---------- Information provided

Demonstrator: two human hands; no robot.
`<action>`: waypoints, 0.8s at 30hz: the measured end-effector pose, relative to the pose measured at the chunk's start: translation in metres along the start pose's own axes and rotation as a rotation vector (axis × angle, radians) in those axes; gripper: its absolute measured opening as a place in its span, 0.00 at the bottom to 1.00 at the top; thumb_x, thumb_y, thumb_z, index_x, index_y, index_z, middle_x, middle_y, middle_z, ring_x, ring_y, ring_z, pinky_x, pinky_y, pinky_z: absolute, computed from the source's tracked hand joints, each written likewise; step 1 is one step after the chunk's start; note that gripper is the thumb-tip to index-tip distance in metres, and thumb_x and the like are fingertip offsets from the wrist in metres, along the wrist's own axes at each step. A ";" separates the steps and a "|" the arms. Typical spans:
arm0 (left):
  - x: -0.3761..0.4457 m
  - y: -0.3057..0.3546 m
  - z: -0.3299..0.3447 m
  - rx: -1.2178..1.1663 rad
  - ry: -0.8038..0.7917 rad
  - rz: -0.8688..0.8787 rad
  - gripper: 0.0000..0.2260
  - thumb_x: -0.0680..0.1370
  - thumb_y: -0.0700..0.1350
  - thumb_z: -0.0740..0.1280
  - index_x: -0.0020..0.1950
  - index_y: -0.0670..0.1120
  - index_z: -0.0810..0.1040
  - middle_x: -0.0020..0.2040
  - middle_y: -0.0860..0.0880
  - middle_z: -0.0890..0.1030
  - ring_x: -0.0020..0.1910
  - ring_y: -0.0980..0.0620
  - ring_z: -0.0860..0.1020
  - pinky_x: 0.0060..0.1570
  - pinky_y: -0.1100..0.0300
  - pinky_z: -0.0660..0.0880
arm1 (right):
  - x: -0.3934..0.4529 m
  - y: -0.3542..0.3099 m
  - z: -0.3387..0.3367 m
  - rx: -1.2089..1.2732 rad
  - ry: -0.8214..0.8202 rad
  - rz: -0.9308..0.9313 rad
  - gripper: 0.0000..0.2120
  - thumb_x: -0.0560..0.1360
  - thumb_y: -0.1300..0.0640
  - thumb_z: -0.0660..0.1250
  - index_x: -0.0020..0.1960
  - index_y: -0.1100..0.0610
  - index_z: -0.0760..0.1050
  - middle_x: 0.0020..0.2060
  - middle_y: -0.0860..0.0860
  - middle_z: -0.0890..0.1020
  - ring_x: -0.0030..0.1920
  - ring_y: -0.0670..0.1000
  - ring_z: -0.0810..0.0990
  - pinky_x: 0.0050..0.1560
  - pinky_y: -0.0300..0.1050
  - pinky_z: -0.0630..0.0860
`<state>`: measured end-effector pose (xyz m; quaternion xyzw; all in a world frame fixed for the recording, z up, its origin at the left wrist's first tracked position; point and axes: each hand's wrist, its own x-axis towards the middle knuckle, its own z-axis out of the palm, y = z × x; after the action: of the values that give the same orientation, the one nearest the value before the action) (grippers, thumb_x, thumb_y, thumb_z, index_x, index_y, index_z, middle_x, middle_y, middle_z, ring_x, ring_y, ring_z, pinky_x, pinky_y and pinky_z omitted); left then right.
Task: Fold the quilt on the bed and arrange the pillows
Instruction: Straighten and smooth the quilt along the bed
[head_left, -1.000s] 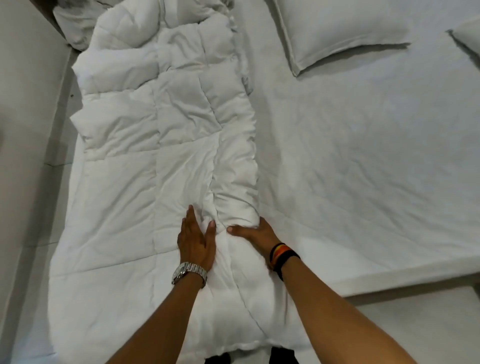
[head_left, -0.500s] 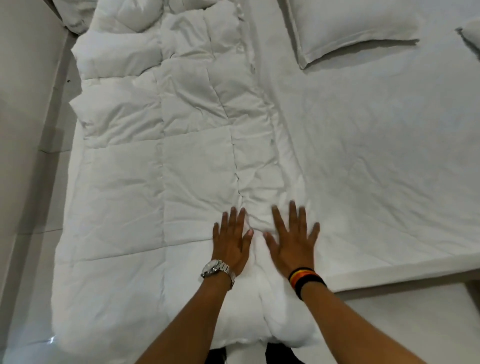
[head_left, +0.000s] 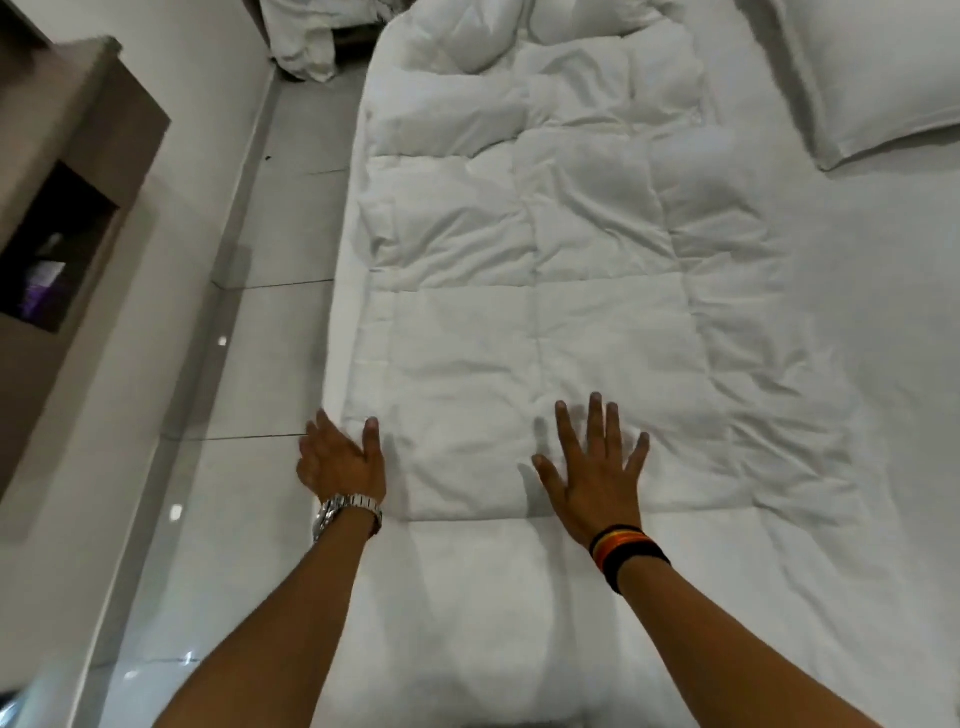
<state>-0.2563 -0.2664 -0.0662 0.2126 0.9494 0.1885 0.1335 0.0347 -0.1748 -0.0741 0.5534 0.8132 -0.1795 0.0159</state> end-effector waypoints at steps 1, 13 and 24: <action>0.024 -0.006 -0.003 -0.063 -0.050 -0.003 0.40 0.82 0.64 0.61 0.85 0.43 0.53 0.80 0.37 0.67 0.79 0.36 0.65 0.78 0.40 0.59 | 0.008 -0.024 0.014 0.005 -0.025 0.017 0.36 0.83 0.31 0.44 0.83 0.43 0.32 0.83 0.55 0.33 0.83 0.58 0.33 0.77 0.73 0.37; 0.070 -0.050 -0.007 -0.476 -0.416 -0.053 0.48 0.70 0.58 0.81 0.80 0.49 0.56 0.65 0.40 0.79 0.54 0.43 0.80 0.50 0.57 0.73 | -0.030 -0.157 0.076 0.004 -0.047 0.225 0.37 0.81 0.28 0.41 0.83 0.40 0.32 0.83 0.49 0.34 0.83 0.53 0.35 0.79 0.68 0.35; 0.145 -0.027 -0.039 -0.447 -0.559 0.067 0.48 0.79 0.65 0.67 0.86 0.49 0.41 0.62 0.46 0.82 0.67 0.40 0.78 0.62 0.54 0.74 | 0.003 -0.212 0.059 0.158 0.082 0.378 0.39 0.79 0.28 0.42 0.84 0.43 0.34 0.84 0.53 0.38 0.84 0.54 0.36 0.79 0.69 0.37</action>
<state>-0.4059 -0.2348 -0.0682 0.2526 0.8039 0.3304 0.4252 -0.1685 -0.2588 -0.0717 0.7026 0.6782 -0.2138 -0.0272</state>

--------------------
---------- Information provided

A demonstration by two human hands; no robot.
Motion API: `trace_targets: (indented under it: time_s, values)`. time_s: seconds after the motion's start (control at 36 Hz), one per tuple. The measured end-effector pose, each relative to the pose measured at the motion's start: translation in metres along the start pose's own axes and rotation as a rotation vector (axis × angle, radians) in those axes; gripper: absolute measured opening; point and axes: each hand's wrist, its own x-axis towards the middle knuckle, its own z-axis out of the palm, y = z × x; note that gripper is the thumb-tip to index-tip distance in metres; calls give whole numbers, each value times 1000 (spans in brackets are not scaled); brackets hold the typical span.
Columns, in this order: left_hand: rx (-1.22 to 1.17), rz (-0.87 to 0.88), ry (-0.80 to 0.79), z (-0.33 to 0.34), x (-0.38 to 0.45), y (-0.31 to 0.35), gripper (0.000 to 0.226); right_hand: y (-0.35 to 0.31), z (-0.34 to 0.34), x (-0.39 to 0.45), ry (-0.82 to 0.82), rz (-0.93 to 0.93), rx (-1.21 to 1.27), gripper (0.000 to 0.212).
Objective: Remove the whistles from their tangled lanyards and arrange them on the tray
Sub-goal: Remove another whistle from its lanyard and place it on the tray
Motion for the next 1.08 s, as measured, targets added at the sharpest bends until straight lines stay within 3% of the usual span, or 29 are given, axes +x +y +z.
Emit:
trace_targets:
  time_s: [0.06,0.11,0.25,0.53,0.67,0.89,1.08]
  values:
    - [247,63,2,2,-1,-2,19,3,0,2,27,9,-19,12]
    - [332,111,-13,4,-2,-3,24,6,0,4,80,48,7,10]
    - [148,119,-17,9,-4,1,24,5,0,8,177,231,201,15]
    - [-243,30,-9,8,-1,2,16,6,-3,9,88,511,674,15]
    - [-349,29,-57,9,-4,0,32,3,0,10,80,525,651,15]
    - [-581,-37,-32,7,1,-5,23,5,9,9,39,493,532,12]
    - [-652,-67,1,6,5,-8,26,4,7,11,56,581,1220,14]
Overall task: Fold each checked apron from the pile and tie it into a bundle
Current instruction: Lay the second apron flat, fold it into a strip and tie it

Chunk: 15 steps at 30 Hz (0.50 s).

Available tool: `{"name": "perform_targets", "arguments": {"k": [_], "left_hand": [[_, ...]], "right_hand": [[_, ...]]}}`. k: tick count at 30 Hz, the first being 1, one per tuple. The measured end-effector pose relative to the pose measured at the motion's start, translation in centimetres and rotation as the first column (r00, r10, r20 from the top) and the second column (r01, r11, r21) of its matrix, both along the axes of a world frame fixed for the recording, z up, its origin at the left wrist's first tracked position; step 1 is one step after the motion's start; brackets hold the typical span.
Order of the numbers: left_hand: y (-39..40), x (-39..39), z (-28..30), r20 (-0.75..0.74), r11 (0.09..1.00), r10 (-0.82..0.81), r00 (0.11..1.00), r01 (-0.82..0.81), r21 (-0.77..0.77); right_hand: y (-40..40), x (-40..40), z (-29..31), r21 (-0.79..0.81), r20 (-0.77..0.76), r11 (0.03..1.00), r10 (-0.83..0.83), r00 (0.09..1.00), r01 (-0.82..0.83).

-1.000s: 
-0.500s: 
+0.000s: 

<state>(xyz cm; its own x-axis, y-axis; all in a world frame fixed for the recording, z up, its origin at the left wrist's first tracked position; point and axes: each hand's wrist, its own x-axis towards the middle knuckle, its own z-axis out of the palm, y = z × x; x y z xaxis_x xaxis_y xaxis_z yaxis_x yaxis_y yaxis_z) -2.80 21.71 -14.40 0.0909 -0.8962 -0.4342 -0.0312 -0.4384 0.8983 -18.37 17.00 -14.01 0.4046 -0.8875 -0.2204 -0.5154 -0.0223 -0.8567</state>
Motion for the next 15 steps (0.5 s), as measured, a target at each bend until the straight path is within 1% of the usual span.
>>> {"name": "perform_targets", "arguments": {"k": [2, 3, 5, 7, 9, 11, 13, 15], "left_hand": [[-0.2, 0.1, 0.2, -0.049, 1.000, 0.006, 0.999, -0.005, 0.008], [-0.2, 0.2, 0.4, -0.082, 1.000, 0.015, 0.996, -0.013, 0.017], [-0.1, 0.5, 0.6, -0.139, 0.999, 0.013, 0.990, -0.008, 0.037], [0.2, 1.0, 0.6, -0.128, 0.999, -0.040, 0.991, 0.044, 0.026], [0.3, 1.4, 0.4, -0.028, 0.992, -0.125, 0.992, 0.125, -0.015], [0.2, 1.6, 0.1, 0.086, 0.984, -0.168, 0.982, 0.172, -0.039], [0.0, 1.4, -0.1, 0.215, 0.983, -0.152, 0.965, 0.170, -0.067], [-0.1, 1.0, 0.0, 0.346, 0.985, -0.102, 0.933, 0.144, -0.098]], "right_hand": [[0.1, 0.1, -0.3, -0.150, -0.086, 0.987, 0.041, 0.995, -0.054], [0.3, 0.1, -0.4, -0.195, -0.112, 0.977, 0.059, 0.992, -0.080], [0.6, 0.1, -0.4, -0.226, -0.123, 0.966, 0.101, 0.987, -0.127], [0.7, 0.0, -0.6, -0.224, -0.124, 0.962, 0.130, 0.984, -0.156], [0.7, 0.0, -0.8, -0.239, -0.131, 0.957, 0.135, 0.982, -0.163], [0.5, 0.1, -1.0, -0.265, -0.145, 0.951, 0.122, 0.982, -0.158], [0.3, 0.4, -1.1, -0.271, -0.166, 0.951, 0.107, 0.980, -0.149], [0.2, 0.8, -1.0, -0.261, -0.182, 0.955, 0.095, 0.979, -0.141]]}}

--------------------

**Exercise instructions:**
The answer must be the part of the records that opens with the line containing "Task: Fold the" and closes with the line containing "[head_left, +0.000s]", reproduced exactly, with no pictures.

**Written response:**
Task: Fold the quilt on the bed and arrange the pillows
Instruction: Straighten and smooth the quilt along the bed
[head_left, -1.000s] 
[head_left, -0.500s] 
[head_left, +0.000s] 

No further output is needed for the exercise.